Die Aufregung um Nestlé, den größten Nahrungsmittelkonzern der Welt, ist seit Jahren groß. Immer wieder steht der Mega-Konzern, zu dem über 2000 Marken gehören, heftig in der Kritik. Jetzt hat Nestlé versucht, den Ton der Diskussion mitzubestimmen und eine eigene "Aufklärungskampagne" gestartet – die ist dem Unternehmen jedoch sofort auf die Füße gefallen.
Doch was sind die Gründe dafür, dass Nestlé für einige Kund:innen schon seit Jahren ein rotes Tuch ist? Die Kritik an dem Konzern ist vielschichtig. Der wohl bekannteste Punkt dreht sich ums Trinkwasser. Nestlé wird vorgeworfen, in einigen armen Ländern das Grundwasser abzupumpen, um es den Menschen in den jeweiligen Regionen wieder teurer zu verkaufen.
In der französischen Kleinstadt Vittel hat Nestlé für seine gleichnamige Wassermarke zudem über Jahrzehnte bewusst zu viel Wasser entnommen, als sich natürlich regenerieren lässt. Dadurch sinkt der Grundwasserspiegel in der Gegend jedes Jahr weiter.
Außerdem wird Nestlé für die Verwendung von Palmöl hart kritisiert. Unter anderem findet es im Schokoriegel Kitkat Anwendung. Allerdings müssen für die Plantagen der Ölpalmen in Ländern wie Indonesien und Malaysia große Flächen Regenwald weichen. Der Konzern hat inzwischen verkündet, nur noch nachhaltiges Palmöl verwenden zu wollen. Laut "Guardian" hält sich Nestlé aber nur teilweise daran.
Der Name von Nestlé fällt außerdem in einer Reihe von anderen Unternehmen wie Mars und Mondelēz, denen vorgeworfen wird, dass sie auf ihren Kakaoplantagen Kinderarbeit tolerieren.
All diese Vorwürfe hat Nestlé jetzt versucht, zu entkräften. Auf Youtube hat der Konzern die Videoreihe "Frag Nestlé" veröffentlicht, die den Anschein vermitteln soll, dass sich das Unternehmen mit der Kritik ehrlich auseinandersetzt.

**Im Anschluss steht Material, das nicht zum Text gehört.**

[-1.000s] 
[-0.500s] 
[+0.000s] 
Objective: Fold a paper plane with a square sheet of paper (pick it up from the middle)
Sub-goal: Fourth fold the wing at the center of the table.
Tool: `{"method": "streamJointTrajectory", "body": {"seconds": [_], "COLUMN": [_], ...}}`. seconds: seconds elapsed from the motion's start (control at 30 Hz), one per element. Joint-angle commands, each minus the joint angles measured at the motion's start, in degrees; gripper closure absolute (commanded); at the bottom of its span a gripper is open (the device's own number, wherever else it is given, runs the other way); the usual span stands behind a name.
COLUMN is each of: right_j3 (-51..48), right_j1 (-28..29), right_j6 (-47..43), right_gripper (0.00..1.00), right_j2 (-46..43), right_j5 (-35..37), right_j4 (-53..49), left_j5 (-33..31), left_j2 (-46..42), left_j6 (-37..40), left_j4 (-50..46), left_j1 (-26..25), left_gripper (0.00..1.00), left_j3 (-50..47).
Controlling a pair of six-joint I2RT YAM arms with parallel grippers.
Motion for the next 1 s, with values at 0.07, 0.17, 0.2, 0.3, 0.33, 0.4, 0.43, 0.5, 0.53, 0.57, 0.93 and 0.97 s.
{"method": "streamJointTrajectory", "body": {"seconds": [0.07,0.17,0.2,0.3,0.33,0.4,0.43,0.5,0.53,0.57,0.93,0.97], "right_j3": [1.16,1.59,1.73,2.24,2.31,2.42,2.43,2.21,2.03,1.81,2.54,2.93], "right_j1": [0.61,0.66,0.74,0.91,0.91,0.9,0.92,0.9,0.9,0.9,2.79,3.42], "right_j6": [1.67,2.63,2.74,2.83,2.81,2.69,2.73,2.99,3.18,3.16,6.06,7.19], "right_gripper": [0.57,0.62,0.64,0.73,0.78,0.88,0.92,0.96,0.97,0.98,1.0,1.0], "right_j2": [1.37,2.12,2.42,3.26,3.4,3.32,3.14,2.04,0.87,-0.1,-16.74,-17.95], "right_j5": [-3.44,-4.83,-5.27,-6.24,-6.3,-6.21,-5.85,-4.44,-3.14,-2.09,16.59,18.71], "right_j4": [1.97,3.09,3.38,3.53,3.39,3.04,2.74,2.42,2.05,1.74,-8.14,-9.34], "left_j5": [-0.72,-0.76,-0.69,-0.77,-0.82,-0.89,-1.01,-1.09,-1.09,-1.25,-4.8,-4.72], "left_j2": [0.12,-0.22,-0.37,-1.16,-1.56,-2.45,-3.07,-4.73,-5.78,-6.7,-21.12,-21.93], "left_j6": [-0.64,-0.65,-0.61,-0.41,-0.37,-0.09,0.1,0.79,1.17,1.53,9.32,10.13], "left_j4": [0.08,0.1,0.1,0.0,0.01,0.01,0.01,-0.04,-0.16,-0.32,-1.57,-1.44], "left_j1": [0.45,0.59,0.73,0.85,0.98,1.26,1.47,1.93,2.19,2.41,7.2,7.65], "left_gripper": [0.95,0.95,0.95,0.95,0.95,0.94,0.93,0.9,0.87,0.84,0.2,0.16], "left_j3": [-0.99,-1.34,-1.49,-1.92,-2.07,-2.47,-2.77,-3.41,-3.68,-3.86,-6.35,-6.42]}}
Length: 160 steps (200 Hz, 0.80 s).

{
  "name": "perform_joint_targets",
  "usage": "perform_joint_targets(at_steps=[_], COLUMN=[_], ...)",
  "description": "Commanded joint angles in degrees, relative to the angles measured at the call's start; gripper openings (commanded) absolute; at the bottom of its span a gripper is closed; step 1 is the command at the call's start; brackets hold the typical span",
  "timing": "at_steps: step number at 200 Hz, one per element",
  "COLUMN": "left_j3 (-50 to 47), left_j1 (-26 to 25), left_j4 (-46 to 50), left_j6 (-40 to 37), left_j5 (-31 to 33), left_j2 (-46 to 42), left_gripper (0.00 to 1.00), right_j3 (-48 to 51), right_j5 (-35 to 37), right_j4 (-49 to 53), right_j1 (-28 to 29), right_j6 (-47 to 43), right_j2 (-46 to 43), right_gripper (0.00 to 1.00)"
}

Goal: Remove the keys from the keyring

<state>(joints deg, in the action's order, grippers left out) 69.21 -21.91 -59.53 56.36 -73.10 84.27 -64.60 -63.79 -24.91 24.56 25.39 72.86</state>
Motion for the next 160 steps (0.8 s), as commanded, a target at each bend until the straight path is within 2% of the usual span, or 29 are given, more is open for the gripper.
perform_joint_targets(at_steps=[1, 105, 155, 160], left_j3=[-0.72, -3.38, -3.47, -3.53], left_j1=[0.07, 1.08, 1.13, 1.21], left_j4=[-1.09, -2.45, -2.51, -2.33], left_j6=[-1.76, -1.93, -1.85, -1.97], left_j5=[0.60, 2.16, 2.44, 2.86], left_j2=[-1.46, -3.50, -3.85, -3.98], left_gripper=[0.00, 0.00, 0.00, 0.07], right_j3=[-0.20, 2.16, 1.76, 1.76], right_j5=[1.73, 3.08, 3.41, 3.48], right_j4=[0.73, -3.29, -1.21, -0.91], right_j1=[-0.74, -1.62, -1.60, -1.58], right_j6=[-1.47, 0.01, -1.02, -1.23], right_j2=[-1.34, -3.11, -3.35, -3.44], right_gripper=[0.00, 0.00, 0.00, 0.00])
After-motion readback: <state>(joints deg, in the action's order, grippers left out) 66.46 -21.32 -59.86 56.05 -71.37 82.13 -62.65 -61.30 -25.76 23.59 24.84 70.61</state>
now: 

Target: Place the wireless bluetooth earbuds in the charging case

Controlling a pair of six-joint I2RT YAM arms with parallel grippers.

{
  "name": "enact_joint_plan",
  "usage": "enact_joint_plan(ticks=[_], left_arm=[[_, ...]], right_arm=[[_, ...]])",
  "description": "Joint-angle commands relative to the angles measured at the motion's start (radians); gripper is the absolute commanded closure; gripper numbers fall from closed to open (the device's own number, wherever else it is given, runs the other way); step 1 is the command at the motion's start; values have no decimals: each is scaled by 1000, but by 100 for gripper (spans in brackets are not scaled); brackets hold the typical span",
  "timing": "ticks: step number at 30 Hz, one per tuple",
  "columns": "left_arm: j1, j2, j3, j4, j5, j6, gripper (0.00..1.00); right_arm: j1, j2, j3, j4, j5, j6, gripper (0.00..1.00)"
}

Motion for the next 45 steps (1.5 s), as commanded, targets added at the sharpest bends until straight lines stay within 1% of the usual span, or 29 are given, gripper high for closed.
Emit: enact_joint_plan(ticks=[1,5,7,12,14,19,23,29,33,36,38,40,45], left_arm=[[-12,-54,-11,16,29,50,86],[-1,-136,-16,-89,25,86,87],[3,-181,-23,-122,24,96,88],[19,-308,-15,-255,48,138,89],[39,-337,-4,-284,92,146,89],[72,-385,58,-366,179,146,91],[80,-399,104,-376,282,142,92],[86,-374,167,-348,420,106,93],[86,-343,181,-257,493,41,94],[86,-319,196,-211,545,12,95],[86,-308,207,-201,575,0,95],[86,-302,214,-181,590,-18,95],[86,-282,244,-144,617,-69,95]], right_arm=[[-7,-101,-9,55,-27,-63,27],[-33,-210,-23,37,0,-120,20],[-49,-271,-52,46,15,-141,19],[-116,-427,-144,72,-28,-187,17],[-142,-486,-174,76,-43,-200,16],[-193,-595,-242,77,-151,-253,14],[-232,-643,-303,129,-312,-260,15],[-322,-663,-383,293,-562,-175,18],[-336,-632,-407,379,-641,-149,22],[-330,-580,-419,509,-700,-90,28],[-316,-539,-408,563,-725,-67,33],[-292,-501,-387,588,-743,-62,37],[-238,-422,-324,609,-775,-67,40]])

"Das hier ist kein Standard-Werbevideo", begrüßt eine Frau die Zuschauer:innen deshalb gleich zu Beginn. Weiter sagt sie: "Wir reden mit und über Nestlé, und zwar Klartext. Über Themen, die Nestlé bewegen und für die Nestlé noch heute stark in der Kritik steht."
In den Kommentaren hagelte es sofort Kritik an Nestlé. Viele Menschen stören sich allein schon an dieser Einleitung. Wie objektiv kann ein Format sein, wenn es auf dem offiziellen Kanal des betroffenen Unternehmens ausgespielt wird?
Der Shitstorm wurde schließlich so groß, dass Nestlé die umstrittenen Videos wieder offline nahm.
Der Vorfall veranlasste das bekannte Youtuber-Duo Space Frogs, sich in einem viel geklickten Video über Nestlé lustig zu machen. "Nestlé hat die Videoreihe 'Frag Nestlé' ins Leben gerufen, nur um sie direkt wieder zu löschen, weil die einfach nur peinlich war", heißt es dazu in der Videobeschreibung.
Dann kritisieren die Youtuber unter anderem, dass die vermeintlichen Gegenmaßnahmen des Unternehmens nicht belegt werden und in der Kampagne mit Scheinargumenten gearbeitet wird.
Von der Schweizer watson-Redaktion mit dem heftigen Gegenwind konfrontiert, den "Frag Nestlé" ausgelöst hat, antwortete Nestlé-Sprecher Alexander Antonoff ausweichend:
Nestlé habe mit den Videos transparent vermitteln wollen, "was wir machen und wie wir es machen", erklärte der Sprecher. Weil diese aber zu stark polarisiert hätten, habe man nun "die entsprechenden Konsequenzen gezogen".